_Your task_
In the listing below, the lines starting at the line with "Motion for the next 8" and ending at the line with "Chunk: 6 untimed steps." are to be output verbatim. Images stay out of the copy.

_Provided data_
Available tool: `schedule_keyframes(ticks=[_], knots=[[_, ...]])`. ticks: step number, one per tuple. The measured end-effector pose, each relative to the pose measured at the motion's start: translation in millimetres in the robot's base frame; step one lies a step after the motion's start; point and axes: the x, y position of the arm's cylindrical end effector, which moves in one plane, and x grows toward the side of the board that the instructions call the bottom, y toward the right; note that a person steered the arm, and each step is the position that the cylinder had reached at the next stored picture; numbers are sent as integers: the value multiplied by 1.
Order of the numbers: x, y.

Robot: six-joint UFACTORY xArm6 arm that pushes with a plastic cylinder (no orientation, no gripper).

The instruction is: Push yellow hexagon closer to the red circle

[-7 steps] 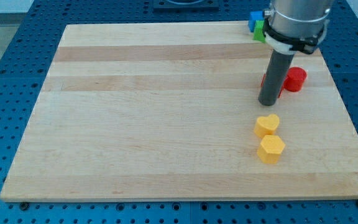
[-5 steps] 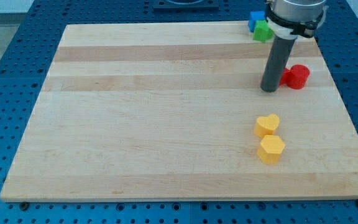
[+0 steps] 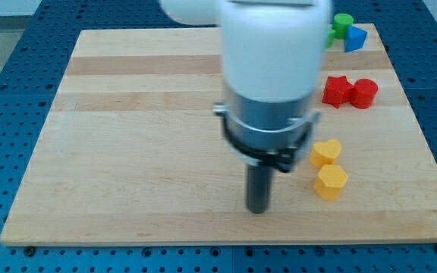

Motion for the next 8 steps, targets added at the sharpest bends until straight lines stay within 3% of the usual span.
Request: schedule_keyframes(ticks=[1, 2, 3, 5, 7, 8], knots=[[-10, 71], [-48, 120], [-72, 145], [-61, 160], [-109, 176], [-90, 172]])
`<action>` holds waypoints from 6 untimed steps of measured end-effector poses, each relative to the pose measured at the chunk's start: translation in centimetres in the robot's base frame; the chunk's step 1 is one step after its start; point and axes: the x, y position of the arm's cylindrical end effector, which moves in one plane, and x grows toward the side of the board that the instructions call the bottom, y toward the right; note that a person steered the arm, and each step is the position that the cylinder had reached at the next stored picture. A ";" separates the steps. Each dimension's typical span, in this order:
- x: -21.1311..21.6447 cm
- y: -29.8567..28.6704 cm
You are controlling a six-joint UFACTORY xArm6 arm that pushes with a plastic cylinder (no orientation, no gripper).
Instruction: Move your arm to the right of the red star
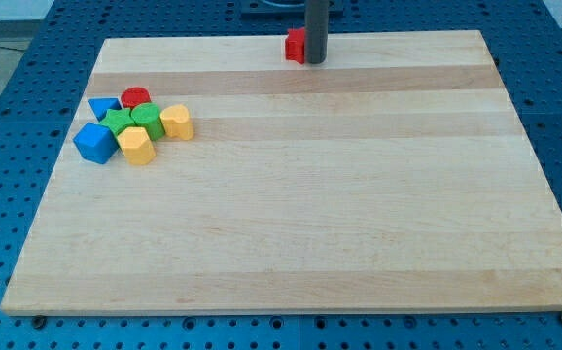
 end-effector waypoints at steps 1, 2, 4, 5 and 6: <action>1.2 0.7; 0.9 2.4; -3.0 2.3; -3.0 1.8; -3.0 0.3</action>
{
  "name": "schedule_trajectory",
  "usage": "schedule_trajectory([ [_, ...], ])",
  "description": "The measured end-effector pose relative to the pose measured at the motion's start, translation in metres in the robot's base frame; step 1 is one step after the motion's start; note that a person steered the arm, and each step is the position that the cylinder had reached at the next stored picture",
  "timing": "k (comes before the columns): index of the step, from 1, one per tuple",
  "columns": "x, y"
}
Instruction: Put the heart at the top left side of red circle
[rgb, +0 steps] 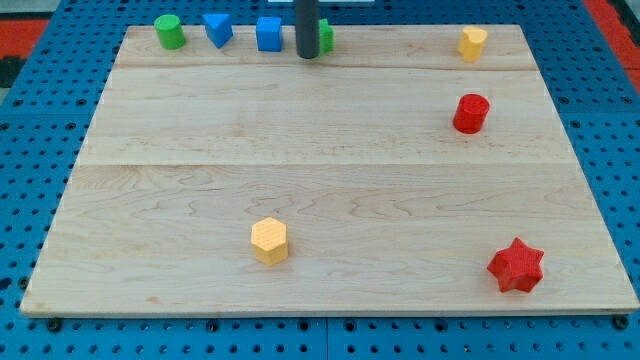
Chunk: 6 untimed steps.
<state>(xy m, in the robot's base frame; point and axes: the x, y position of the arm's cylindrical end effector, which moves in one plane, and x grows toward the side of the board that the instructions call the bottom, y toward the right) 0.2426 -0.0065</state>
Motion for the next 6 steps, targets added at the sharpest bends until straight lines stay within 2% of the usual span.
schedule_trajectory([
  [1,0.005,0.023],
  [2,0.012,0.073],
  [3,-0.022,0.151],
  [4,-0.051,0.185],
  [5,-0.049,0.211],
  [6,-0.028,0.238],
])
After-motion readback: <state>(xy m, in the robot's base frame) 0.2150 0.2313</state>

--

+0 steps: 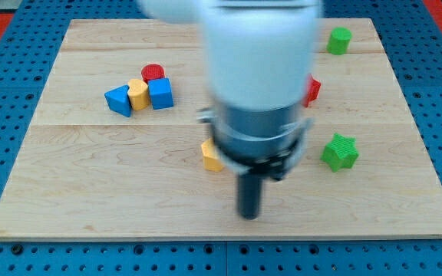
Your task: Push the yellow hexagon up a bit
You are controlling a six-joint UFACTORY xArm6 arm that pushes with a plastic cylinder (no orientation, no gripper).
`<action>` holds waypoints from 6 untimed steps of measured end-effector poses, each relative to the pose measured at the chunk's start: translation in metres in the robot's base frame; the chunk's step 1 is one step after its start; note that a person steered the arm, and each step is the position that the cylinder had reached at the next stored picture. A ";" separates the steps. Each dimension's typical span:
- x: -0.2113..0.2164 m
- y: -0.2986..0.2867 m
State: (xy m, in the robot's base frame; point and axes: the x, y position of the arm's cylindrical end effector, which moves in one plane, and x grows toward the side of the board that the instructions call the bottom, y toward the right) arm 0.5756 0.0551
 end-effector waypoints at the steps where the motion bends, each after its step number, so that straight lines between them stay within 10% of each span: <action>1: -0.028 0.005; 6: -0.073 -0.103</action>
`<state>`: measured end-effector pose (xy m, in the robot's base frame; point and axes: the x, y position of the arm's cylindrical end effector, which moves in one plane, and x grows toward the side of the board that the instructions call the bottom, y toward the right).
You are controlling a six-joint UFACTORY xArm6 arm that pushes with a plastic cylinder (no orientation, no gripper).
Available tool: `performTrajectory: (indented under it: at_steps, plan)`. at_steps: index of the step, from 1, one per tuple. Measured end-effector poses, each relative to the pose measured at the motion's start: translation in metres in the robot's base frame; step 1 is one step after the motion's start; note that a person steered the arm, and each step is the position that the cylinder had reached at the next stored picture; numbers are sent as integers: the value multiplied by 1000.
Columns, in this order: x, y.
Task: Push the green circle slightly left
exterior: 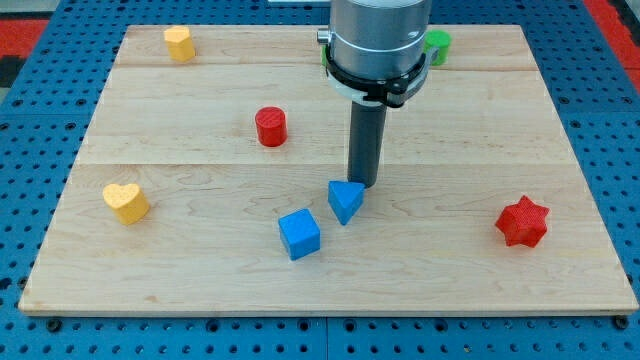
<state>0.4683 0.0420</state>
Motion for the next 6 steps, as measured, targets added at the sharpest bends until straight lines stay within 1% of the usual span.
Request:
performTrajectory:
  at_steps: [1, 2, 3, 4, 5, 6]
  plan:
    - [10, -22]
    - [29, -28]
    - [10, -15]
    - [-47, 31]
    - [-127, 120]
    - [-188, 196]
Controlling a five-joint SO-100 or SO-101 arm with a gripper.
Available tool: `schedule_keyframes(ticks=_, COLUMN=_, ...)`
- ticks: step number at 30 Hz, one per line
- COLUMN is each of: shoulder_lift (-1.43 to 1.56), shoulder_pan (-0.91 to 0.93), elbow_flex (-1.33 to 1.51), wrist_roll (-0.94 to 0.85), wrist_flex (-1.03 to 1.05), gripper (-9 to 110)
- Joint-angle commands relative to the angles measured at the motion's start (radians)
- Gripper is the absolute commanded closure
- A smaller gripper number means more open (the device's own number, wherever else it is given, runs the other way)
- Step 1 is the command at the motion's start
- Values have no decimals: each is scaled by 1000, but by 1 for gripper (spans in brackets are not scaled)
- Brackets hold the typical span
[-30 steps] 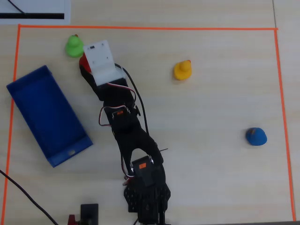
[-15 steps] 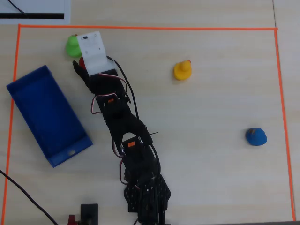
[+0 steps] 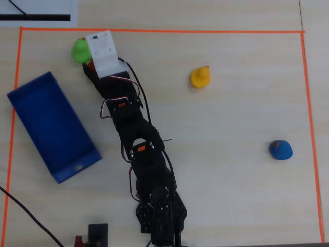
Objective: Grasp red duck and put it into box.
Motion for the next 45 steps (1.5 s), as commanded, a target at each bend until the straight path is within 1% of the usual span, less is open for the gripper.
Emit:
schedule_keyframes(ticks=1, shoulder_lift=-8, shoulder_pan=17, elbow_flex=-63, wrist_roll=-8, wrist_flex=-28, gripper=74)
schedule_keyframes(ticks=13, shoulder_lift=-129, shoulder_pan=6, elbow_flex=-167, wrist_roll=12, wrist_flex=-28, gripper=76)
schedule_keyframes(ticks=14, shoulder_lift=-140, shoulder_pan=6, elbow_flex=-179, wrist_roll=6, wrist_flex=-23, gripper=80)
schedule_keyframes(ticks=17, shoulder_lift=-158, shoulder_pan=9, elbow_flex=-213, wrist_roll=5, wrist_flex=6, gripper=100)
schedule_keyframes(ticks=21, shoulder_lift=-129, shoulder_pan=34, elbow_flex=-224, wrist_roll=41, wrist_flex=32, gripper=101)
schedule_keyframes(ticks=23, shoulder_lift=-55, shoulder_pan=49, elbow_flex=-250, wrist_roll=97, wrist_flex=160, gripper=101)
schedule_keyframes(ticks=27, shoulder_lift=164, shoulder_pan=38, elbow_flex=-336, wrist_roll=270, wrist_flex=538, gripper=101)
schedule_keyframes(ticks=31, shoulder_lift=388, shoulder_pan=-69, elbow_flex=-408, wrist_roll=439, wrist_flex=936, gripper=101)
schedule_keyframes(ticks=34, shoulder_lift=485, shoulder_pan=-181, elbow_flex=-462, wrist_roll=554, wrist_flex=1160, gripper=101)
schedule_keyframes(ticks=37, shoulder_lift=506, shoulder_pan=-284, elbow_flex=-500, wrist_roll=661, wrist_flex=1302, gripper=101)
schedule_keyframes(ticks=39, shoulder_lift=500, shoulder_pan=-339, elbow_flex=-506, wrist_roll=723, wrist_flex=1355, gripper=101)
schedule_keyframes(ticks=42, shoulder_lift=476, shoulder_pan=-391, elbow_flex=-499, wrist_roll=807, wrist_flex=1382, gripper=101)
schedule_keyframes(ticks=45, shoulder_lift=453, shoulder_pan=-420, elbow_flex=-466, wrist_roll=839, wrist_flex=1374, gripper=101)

_Answer to the exercise_
Motion for the next 8 steps, targets added at the sharpest bends until straight lines stay within 3% of the usual span.
Request: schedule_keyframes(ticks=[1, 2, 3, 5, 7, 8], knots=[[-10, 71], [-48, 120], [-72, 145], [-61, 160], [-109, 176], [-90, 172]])
`<action>` holds waypoints from 6 untimed steps of measured end-effector poses, each relative to the pose measured at the chunk's start: translation in centimetres in the robot's base frame; the chunk's step 1 is one step after its start; point and axes: the x, y position of the arm's cylindrical end effector, which moves in one plane, and x grows toward the side of the board that the instructions call the bottom, y toward the right; note that a person steered the arm, and each step is the position that the cylinder had reached at the next stored picture. A ";" separates the steps. Each dimension's typical span, in this order:
- x: -21.1311..21.6447 cm
- y: -29.8567..28.6704 cm
You are controlling a six-joint UFACTORY xArm6 arm that pushes with a plastic cylinder (no orientation, no gripper).
Instruction: Move your arm to the right of the red star
 end-effector waypoints at steps 1, 2, 4, 5 and 6: <action>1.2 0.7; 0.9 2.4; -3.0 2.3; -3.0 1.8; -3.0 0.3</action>
{
  "name": "schedule_trajectory",
  "usage": "schedule_trajectory([ [_, ...], ])",
  "description": "The measured end-effector pose relative to the pose measured at the motion's start, translation in metres in the robot's base frame; step 1 is one step after the motion's start; note that a person steered the arm, and each step is the position that the cylinder had reached at the next stored picture",
  "timing": "k (comes before the columns): index of the step, from 1, one per tuple",
  "columns": "x, y"
}
Instruction: Put the heart at the top left side of red circle
[rgb, +0 steps] 
Chunk: 6 untimed steps.

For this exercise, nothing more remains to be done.